**INSTRUCTIONS FOR THE TASK:**
Filter the material, keeping only lines with the word "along".

☆ ☆ ☆ ☆ ☆

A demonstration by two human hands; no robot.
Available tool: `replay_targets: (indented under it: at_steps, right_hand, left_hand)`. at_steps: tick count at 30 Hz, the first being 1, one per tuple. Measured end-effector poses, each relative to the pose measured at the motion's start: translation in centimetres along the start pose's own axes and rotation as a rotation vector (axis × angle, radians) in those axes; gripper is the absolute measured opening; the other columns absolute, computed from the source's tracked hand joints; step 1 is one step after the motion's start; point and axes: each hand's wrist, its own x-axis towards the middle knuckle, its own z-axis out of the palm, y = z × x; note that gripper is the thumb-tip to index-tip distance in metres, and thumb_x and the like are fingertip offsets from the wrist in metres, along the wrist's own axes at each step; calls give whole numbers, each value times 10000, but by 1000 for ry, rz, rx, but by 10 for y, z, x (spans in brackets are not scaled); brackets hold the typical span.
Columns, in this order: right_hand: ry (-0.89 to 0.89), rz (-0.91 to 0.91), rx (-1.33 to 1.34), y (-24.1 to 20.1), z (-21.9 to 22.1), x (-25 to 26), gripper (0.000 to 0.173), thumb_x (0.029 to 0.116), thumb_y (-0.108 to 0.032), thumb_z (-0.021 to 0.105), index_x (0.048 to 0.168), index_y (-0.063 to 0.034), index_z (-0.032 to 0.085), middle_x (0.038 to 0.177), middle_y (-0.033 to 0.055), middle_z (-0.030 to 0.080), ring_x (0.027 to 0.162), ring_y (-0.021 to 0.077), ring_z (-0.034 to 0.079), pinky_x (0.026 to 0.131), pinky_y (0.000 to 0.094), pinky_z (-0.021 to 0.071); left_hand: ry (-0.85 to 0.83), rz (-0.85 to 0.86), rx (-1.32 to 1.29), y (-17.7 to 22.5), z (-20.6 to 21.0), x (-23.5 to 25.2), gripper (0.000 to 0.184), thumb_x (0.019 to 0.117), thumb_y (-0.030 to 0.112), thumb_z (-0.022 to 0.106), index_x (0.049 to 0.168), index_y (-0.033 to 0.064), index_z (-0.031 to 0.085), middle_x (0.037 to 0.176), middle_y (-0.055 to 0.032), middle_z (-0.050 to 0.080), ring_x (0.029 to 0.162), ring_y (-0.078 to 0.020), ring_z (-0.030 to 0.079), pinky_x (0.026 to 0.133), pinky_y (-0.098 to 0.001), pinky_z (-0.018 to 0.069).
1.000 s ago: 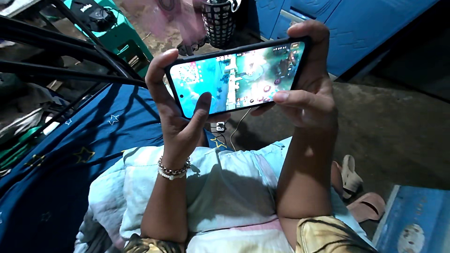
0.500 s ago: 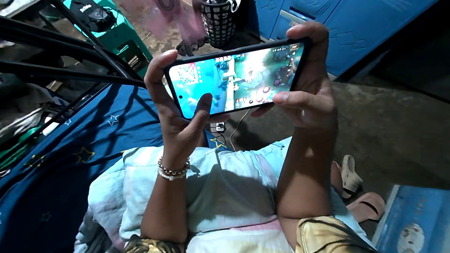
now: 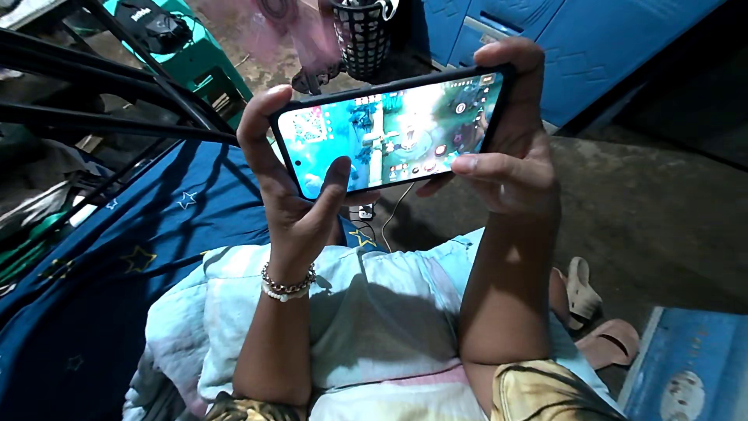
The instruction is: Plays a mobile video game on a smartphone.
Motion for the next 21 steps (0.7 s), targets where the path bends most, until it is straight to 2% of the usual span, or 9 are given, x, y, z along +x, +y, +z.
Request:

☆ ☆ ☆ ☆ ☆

**EXERCISE ANSWER:**
Available tool: `replay_targets: (indented under it: at_steps, right_hand, left_hand)`. at_steps: tick count at 30 Hz, the first being 1, one per tuple. Measured end-effector poses, each relative to the pose measured at the motion's start: translation in centimetres along the start pose's own axes and rotation as a rotation vector (axis × angle, radians) in those axes; gripper is the absolute measured opening; the other columns absolute, computed from the source's tracked hand joints; step 1 is one step after the motion's start; point and axes: each hand's wrist, its own x-axis towards the middle knuckle, its own z-axis out of the palm, y = z × x; note that gripper is the thumb-tip to index-tip distance in metres, and thumb_x and the like are fingertip offsets from the wrist in metres, along the wrist's own axes at each step; calls give whole numbers, each value times 10000, but by 1000 for ry, rz, rx, but by 10 for y, z, x (spans in brackets are not scaled); brackets hold the typical span.
Motion for the next 21 steps (0.7 s), targets where the path bends most, until it is straight to 2% of the usual span, or 9 are given, x, y, z along +x, +y, +z.

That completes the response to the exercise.